__Activity__
In the listing below, find every line with the string "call" and pull it out.

__Source material__
↓↓↓
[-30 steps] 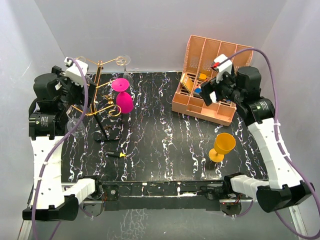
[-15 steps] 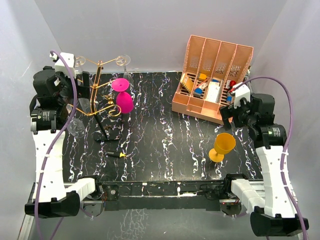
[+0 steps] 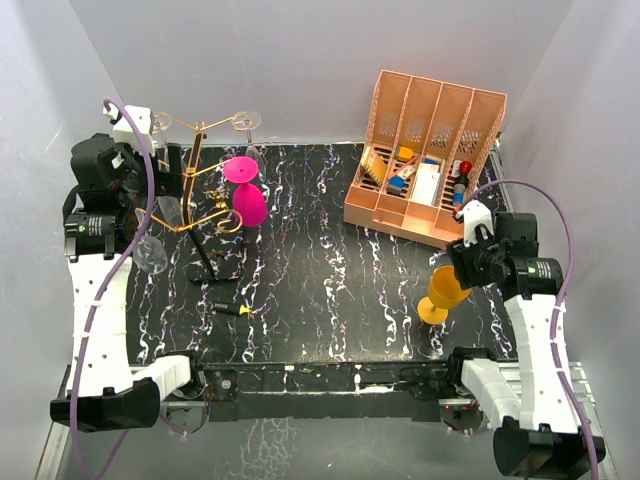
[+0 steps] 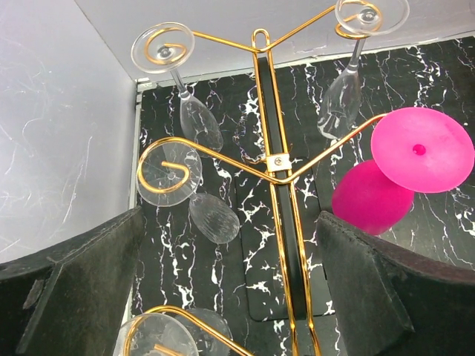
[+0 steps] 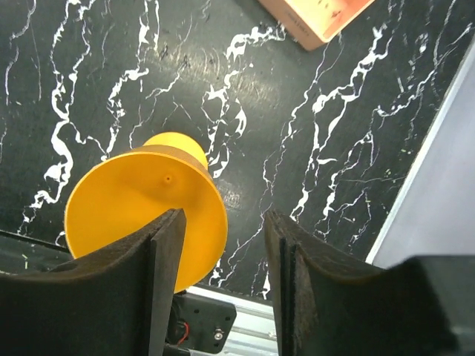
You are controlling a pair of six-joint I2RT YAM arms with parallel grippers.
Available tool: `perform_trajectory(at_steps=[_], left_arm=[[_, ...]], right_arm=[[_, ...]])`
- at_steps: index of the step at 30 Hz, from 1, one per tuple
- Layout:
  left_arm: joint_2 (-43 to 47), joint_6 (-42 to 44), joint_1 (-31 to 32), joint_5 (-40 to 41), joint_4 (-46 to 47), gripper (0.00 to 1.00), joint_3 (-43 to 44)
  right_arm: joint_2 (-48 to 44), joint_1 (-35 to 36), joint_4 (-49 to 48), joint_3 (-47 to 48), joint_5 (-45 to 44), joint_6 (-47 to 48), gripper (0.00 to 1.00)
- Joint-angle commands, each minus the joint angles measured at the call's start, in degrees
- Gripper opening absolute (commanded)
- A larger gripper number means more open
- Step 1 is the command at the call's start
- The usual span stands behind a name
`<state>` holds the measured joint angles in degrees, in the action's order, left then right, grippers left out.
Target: Place the wine glass upside down on the wine glass rack
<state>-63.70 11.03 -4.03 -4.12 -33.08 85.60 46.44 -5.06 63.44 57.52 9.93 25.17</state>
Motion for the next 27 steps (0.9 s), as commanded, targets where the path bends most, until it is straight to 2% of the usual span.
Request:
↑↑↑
__Exercise result__
- Joint-angle commands, each minus the joint angles measured at the call's start, in degrees
- Step 1 is the command at the call's start

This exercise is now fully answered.